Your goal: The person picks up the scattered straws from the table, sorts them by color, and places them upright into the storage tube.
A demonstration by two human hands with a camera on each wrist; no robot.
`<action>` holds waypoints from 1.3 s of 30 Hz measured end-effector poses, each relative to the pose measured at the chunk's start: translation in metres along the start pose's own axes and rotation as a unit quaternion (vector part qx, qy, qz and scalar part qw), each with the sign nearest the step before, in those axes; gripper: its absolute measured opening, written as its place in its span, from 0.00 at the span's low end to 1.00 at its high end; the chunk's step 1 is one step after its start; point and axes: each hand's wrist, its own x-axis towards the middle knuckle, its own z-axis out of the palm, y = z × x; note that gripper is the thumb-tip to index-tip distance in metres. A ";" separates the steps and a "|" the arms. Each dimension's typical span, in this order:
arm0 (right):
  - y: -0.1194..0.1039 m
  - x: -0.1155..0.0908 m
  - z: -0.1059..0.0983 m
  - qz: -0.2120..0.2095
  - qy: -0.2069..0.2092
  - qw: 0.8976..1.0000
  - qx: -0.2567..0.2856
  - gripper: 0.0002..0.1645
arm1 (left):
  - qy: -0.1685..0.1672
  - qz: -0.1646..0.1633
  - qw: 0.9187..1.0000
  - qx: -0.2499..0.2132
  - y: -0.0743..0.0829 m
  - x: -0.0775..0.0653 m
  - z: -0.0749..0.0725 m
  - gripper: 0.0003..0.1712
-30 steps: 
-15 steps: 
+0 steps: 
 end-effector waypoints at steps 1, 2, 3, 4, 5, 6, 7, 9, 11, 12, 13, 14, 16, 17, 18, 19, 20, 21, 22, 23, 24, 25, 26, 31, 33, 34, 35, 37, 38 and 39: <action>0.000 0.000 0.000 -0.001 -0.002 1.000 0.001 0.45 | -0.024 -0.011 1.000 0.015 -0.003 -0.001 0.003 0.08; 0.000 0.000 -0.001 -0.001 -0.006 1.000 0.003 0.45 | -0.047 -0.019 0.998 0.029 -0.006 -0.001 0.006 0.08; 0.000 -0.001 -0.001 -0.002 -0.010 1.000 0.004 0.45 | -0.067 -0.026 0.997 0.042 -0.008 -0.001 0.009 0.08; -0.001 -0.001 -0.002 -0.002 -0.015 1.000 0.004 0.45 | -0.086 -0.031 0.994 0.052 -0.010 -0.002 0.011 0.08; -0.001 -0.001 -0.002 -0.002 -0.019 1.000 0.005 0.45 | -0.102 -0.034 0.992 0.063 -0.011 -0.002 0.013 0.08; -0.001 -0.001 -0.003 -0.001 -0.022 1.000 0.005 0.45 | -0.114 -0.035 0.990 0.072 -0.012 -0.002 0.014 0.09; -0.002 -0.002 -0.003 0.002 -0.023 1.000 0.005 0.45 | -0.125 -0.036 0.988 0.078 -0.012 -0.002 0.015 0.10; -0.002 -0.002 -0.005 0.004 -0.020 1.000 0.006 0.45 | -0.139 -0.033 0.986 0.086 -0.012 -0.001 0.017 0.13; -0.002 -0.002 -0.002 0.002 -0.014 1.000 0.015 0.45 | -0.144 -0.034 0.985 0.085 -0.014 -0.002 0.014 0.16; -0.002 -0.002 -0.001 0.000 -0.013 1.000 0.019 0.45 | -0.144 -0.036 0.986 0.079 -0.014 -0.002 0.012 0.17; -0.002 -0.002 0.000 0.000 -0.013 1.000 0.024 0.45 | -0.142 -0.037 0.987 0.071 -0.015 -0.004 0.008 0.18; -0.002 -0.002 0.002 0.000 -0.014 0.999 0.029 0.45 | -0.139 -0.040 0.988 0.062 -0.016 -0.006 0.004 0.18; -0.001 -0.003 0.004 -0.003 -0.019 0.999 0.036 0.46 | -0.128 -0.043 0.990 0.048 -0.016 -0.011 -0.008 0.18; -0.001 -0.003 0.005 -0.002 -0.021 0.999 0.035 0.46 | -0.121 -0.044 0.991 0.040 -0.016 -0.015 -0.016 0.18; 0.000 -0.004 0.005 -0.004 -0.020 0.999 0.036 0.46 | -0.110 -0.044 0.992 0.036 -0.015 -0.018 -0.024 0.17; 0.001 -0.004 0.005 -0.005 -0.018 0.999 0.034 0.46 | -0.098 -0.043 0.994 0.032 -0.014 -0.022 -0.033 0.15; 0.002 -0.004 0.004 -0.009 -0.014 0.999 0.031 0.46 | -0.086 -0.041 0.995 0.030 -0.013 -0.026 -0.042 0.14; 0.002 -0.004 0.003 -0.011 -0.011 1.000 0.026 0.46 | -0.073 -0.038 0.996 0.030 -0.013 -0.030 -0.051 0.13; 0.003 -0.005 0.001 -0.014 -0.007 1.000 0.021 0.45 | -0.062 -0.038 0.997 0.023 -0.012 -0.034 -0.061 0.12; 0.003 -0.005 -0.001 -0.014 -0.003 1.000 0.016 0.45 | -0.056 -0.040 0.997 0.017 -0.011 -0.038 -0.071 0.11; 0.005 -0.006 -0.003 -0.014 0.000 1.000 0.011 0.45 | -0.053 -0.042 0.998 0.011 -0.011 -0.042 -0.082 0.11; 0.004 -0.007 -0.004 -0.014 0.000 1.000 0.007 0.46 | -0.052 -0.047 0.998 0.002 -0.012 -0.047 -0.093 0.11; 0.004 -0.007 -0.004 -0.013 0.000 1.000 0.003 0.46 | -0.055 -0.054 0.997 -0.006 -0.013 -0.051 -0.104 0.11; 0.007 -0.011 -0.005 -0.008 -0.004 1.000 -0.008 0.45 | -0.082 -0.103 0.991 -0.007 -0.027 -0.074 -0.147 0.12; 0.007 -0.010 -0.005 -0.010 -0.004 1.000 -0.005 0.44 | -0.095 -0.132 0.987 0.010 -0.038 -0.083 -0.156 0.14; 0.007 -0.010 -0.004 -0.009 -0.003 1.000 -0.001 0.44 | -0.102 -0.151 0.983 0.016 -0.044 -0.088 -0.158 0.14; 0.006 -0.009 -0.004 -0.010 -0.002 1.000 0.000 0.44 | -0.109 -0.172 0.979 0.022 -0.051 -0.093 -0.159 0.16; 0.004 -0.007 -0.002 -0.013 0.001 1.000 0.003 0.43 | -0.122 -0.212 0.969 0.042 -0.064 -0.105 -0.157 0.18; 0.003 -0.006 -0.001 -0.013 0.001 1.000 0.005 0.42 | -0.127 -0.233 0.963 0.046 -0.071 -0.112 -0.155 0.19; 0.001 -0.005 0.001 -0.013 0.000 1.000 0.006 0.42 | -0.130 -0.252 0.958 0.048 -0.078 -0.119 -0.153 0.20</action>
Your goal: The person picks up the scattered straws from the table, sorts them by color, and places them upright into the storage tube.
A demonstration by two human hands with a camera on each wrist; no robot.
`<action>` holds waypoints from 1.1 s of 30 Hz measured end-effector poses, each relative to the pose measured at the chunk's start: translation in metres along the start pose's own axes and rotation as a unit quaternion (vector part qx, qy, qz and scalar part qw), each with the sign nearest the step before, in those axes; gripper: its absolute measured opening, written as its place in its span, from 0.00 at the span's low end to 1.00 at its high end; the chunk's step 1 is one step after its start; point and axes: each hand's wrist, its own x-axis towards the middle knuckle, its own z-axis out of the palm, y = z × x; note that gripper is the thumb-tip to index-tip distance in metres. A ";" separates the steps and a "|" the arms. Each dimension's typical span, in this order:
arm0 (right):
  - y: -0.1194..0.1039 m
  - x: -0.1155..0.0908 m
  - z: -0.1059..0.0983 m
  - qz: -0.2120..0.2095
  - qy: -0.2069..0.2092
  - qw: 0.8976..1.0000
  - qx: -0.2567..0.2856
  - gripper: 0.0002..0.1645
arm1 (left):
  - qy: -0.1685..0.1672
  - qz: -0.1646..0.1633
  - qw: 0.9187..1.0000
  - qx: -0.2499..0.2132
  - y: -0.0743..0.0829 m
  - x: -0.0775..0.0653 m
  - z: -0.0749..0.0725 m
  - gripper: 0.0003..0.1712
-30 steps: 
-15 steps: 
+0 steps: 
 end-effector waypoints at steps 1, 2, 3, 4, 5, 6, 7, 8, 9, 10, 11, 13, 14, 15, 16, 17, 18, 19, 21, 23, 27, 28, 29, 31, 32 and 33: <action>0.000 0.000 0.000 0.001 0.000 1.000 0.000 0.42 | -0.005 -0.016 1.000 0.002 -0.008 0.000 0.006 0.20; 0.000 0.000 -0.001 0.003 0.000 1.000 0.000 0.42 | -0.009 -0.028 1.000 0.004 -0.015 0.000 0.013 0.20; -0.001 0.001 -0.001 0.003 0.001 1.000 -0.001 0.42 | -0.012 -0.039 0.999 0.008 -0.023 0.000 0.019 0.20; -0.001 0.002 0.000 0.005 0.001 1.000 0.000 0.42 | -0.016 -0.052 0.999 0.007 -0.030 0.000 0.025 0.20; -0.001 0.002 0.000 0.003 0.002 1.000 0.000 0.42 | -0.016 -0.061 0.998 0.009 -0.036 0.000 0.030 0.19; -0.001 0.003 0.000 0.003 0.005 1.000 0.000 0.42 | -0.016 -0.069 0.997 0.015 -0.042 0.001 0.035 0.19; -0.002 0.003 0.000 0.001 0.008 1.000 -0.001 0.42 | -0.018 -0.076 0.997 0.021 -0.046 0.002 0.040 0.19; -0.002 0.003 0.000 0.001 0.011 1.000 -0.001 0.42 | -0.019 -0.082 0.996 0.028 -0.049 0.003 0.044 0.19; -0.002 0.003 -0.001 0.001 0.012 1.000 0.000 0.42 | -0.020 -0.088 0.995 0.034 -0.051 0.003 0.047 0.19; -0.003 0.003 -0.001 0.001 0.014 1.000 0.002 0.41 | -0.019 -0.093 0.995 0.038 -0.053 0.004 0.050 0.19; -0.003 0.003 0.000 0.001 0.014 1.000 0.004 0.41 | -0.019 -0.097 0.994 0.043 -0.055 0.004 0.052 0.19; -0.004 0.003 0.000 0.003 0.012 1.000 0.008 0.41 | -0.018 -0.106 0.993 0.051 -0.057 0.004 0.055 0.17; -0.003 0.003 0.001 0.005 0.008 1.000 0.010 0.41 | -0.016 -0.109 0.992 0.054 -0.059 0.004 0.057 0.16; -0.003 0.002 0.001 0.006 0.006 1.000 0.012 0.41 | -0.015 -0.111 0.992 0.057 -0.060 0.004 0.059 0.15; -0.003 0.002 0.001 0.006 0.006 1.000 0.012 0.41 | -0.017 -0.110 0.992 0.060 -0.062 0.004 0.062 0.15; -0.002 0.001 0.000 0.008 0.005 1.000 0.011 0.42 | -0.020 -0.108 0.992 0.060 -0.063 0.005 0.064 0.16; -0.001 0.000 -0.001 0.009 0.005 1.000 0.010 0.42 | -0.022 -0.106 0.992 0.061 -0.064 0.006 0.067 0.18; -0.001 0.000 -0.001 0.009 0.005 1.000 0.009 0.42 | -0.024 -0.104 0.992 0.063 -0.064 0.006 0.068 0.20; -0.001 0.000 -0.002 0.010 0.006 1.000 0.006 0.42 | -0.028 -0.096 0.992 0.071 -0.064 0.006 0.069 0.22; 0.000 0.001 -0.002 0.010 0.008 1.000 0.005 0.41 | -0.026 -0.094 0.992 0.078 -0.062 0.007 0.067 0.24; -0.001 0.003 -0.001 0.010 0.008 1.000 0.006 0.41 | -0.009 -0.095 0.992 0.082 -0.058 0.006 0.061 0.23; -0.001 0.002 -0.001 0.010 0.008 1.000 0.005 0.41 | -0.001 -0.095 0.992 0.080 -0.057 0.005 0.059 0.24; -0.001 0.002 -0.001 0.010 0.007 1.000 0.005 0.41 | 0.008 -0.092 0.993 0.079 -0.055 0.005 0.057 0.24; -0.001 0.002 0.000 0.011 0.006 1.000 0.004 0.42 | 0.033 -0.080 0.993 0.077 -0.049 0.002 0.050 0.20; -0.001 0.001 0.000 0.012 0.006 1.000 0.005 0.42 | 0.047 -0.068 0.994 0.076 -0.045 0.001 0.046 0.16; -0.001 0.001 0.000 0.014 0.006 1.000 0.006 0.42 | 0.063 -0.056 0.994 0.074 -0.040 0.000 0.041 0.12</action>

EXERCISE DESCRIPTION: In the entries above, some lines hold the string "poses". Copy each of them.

FINISHED TASK:
`<action>` holds waypoints from 1.3 s of 30 Hz measured end-effector poses, each relative to the pose measured at the chunk's start: translation in metres along the start pose's own axes and rotation as a unit quaternion (vector part qx, qy, qz and scalar part qw), each with the sign nearest the step before, in those axes; gripper: its absolute measured opening, written as its place in its span, from 0.00 at the span's low end to 1.00 at its high end; the chunk's step 1 is one step after its start; point and axes: each hand's wrist, its own x-axis towards the middle knuckle, its own z-axis out of the palm, y = z × x; note that gripper is the thumb-tip to index-tip distance in metres. A ";" separates the steps and a "|" the arms. Each dimension's typical span, in this order:
`<action>` holds waypoints from 1.1 s of 30 Hz measured end-effector poses, each relative to the pose measured at the chunk's start: translation in metres along the start pose's own axes and rotation as a unit quaternion (vector part qx, qy, qz and scalar part qw), each with the sign nearest the step before, in those axes; gripper: its absolute measured opening, written as its place in its span, from 0.00 at the span's low end to 1.00 at its high end; the chunk's step 1 is one step after its start; point and axes: each hand's wrist, its own x-axis towards the middle knuckle, its own z-axis out of the palm, y = z × x; note that gripper is the thumb-tip to index-tip distance in metres. A ";" separates the steps and a "|" the arms. Each dimension's typical span, in this order:

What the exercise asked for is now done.